Personal information
- Full name: Njegoš Petrović
- Date of birth: 18 July 1999 (age 27)
- Place of birth: Krupanj, FR Yugoslavia
- Height: 1.85 m (6 ft 1 in)
- Position: Defensive midfielder

Team information
- Current team: Vojvodina
- Number: 18

Youth career
- Rađevac
- Rad

Senior career*
- Years: Team / Apps / (Gls)
- 2016–2019: Rad / 64 / (3)
- 2019–2021: Red Star Belgrade / 64 / (2)
- 2022–2024: Granada / 51 / (0)
- 2024: → Vojvodina (loan) / 17 / (4)
- 2024–: Vojvodina / 70 / (9)

International career^{‡}
- 2014–2015: Serbia U16 / 17 / (1)
- 2015–2016: Serbia U17 / 15 / (3)
- 2016–2018: Serbia U19 / 7 / (1)
- 2018–2020: Serbia U21 / 11 / (0)
- 2026–: Serbia / 3 / (0)

= Njegoš Petrović =

Serbian footballer (born 1999)

Njegoš Petrović (Његош Петровић; born 18 July 1999) is a Serbian professional footballer who plays as a defensive midfielder for Serbian SuperLiga club Vojvodina and the Serbia national team.

==Club career==
===Rad===
Born in Krupanj, he started playing football with local club Rađevac and later moved to FK Rad, where he passed youth categories and signed a scholarship contract with club in 2014. Petrović was licensed with senior squad for the 2015–16 season, but he officially joined the first team in summer 2016, when he signed a four-year professional contract with Rad.
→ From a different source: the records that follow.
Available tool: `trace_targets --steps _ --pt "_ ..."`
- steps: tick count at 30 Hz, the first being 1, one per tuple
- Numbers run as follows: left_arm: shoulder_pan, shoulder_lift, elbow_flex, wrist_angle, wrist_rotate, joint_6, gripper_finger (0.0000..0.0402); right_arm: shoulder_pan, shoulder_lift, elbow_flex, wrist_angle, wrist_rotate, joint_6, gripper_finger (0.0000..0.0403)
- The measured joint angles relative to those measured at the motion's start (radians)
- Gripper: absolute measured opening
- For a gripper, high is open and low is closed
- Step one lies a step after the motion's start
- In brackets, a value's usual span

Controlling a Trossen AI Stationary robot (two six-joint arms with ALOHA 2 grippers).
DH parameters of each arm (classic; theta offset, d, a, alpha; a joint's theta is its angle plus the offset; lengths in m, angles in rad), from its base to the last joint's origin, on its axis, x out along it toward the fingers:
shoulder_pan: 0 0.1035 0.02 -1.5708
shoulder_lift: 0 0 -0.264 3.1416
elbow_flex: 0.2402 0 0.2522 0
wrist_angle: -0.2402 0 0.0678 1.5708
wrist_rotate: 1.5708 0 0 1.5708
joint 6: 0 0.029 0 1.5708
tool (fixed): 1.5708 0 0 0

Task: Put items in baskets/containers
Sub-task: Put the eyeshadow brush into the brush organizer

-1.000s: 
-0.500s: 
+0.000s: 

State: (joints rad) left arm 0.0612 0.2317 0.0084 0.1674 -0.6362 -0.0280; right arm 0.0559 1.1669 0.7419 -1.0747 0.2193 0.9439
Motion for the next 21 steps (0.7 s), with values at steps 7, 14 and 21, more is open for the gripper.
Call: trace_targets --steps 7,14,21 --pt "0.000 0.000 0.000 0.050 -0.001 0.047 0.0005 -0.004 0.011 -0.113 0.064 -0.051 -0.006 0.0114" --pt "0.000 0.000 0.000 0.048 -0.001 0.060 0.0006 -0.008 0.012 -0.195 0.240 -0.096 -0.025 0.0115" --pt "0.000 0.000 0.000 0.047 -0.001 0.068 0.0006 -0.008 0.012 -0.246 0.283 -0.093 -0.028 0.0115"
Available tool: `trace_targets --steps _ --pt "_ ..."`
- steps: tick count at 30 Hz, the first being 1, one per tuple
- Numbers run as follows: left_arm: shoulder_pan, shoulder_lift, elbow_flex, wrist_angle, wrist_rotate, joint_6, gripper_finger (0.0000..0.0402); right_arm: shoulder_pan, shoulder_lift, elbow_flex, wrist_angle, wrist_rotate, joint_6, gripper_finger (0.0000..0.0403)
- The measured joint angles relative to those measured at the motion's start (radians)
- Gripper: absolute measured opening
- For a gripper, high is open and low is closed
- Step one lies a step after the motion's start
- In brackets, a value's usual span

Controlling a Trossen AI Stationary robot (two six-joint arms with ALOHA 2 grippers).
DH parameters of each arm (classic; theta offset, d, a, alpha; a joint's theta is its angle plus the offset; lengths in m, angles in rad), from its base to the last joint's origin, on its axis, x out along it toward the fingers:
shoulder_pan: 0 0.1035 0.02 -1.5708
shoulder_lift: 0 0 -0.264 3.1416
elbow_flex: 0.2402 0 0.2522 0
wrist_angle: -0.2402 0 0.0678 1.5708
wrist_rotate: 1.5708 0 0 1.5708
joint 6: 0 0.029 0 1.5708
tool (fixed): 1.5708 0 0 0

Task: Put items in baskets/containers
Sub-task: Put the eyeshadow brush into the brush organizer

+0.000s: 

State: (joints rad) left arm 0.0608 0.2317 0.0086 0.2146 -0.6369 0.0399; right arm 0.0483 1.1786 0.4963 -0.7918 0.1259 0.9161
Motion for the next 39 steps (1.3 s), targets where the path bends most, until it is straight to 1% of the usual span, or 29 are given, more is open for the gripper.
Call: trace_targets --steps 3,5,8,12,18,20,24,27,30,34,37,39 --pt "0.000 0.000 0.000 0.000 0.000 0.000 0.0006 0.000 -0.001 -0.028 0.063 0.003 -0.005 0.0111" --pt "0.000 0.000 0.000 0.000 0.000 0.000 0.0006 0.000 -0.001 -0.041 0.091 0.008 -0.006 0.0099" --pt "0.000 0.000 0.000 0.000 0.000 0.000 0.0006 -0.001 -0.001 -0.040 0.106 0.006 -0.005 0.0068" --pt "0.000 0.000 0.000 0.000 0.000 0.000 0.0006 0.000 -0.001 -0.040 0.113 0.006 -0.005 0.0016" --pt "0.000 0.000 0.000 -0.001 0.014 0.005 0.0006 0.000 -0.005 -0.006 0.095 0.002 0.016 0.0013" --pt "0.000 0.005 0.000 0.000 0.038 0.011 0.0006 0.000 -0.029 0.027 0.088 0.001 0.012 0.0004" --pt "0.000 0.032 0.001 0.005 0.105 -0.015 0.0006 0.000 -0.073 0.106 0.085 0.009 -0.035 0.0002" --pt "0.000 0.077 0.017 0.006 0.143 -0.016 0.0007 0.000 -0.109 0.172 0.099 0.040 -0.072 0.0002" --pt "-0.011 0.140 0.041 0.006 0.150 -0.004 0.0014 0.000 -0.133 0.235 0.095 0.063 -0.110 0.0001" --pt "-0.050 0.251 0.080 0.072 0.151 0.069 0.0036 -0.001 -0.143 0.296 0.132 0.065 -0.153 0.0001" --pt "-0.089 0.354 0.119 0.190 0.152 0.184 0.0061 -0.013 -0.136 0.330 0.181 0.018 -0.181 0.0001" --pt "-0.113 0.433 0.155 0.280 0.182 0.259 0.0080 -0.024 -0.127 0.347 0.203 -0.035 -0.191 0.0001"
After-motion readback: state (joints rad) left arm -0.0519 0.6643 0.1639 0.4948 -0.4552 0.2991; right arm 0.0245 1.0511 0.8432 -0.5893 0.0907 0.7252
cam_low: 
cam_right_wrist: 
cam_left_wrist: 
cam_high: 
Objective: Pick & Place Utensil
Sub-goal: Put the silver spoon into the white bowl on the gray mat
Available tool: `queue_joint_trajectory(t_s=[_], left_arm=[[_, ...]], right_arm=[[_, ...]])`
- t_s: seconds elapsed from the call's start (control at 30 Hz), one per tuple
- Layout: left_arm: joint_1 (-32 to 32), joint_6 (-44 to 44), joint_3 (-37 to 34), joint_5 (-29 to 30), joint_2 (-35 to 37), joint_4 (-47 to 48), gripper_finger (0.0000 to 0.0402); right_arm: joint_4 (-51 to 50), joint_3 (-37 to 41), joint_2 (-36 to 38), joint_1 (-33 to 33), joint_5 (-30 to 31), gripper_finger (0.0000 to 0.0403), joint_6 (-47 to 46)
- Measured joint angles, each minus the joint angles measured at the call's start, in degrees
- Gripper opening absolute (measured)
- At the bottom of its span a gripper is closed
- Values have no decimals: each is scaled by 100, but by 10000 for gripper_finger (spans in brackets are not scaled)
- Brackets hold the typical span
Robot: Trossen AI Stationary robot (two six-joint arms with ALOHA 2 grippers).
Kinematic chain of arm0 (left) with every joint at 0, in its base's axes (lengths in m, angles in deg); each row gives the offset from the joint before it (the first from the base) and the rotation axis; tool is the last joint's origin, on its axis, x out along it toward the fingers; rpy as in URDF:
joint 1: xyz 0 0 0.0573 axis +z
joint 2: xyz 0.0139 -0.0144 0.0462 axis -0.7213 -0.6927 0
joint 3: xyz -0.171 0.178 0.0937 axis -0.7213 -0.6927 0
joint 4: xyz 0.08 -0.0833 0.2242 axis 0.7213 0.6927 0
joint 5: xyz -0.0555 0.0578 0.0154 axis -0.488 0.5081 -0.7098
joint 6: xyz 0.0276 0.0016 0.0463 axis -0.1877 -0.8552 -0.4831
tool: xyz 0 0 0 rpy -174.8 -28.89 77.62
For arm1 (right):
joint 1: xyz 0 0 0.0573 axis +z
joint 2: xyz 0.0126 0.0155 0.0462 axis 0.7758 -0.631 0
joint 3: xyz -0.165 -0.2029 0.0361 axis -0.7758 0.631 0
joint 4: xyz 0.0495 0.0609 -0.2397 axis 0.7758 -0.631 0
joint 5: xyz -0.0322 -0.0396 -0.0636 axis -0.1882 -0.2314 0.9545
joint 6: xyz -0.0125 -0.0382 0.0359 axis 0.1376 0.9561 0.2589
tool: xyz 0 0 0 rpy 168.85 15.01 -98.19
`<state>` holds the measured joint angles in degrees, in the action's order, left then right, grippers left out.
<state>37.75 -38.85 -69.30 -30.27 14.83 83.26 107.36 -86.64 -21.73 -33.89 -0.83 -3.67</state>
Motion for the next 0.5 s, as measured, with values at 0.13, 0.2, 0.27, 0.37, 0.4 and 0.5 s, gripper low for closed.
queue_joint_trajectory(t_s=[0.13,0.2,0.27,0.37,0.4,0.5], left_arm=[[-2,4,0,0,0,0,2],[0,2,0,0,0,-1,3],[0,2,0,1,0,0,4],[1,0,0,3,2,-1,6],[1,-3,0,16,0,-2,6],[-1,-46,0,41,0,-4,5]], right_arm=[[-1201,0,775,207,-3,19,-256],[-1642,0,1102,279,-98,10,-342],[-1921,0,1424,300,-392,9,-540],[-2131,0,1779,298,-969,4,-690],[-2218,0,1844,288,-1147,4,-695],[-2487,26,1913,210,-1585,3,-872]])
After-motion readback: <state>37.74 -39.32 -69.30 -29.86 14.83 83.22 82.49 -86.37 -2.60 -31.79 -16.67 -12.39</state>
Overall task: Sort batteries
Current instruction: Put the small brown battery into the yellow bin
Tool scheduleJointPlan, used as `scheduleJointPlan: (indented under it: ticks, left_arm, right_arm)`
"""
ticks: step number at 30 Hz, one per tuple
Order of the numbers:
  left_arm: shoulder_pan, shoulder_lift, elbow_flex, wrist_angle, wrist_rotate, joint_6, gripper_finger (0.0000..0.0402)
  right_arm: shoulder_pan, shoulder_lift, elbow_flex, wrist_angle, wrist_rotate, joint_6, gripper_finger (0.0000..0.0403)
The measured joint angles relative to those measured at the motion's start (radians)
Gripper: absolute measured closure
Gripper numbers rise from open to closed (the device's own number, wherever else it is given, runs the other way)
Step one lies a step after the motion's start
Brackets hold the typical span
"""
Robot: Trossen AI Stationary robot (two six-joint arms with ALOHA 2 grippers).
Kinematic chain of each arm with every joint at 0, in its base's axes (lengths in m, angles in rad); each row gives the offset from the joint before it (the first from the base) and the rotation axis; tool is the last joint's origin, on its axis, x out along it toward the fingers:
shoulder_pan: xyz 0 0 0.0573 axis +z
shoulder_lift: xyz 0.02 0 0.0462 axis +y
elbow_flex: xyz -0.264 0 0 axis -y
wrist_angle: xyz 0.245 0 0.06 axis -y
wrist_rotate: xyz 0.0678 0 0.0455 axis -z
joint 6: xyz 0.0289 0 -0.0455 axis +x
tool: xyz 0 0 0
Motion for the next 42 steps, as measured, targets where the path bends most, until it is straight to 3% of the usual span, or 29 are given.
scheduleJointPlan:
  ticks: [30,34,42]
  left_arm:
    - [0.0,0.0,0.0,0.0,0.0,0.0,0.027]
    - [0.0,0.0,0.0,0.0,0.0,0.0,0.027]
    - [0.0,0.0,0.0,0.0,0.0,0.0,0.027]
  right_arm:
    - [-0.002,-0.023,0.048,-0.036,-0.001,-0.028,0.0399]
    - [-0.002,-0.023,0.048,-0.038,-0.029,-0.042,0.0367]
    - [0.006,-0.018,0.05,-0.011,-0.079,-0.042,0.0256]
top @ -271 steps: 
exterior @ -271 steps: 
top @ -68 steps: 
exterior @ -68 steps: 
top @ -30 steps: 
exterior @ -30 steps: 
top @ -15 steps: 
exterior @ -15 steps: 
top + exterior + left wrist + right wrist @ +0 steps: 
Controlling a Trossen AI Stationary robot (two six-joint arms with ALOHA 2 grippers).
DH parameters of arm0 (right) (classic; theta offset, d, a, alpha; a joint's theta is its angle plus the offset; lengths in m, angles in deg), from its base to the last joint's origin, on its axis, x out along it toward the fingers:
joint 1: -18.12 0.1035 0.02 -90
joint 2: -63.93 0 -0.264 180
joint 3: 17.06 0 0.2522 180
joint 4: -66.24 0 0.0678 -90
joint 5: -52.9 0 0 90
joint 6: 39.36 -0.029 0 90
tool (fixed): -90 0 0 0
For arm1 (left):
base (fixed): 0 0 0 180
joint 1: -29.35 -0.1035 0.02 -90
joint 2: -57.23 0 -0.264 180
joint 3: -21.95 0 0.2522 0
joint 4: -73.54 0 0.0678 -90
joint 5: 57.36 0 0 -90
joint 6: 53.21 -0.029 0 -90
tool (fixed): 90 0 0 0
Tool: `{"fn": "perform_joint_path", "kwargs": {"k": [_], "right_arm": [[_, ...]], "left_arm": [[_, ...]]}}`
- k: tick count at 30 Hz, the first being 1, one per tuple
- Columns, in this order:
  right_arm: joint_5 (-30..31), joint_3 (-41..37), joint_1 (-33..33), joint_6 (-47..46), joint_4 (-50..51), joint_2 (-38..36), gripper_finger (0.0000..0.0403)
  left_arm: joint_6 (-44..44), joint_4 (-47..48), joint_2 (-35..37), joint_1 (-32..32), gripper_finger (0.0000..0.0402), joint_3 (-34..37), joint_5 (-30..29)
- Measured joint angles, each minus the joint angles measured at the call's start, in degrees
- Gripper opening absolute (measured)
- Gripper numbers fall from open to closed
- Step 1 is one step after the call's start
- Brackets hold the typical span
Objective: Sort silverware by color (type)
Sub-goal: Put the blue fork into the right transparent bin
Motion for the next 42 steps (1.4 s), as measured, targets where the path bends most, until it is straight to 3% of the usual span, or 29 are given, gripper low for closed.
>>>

Previously, he made his Serbian SuperLiga debut in fourth fixture match of the 2016–17 season on 10 August 2016 against Radnik Surdulica. After seven league matches which he started from the bench and the whole cup match against Dinamo Vranje, Petrović started his first league match on the field and played the whole game against Borac Čačak in 13th fixture of the 2016–17 season.

===Red Star Belgrade===
In August 2019, Petrović signed a four-year contract with Red Star Belgrade in a €400,000 transfer from Rad. Red Star's sports director Mitar Mrkela commented that "Petrović is the best player in [his] position in Serbia". He made his debut for Red Star on 9 August 2019 in a 2–0 win against Mladost Lučani under coach Vladan Milojević.

===Granada===
In January 2022, Petrović signed a 4 1/2-year contract with Granada in a €1,500,000 transfer from Red Star.

====Loan to Vojvodina====
On 15 January 2024, Petrović was loaned to Serbian club Vojvodina until the end of the season, with the option to buy.

===Vojvodina===
On 19 April 2024, Vojvodina made the loan transfer of Petrović permanent, for a reported transfer fee of €800,000. Petrović signed a three-year contract with the club. The move became official on 29 May 2024.

==International career==
Petrović was a member of Serbia U16 and Serbia U17 squads between 2014 and 2016. In August 2016, Petrović was called into Serbia U19 squad for memorial tournament "Stevan Vilotić – Ćele", where he debuted in opening match against United States. Petrović suffered an anterior cruciate ligament injury during the match against Sweden, played on 14 November 2016.

== Personal life ==
On 22 June 2020 he tested positive for COVID-19.

==Career statistics==
===Club===

Appearances and goals by club, season and competition
Club: Season; League; Cup; Continental; Total
Division: Apps; Goals; Apps; Goals; Apps; Goals; Apps; Goals
Rad: 2015–16; Serbian SuperLiga; 0; 0; 0; 0; —; 0; 0
2016–17: 9; 0; 1; 0; —; 10; 0
2017–18: 25; 2; 1; 0; —; 26; 2
2017–18: 28; 1; 0; 0; —; 28; 1
2018–19: 2; 0; 0; 0; —; 2; 0
Total: 64; 3; 2; 0; 0; 0; 66; 3
Red Star: 2019–20; Serbian SuperLiga; 17; 1; 2; 0; 6; 0; 25; 1
2020–21: 35; 1; 2; 0; 10; 1; 47; 2
2021–22: 12; 0; 1; 0; 2; 0; 15; 0
Total: 64; 2; 5; 0; 18; 1; 87; 3
Granada: 2021–22; La Liga; 15; 0; —; —; 15; 0
2022–23: Segunda División; 26; 0; 1; 0; —; 27; 0
2023–24: La Liga; 10; 0; 1; 0; —; 11; 0
Total: 51; 0; 2; 0; 0; 0; 53; 0
Vojvodina (loan): 2023–24; Serbian SuperLiga; 17; 4; 3; 0; —; 20; 4
Vojvodina: 2024–25; 33; 5; 5; 0; 4; 0; 42; 5
2025–26: 33; 4; 2; 0; —; 36; 4
2026–27: 4; 0; 0; 0; 4; 0; 8; 0
Total: 87; 13; 11; 0; 8; 0; 106; 13
Career total: 266; 18; 20; 0; 26; 1; 312; 19

===International===

Appearances and goals by national team and year
| National team | Year | Apps | Goals |
|---|---|---|---|
| Serbia | 2026 | 3 | 0 |
| Total |  | 3 | 0 |

==Honours==
Red Star Belgrade
- Serbian SuperLiga: 2019–20, 2020–21
- Serbian Cup: 2020–21

Granada
- Segunda División: 2022–23

- Individual
- Serbian SuperLiga Player of the Week: 2024–25 (Round 25)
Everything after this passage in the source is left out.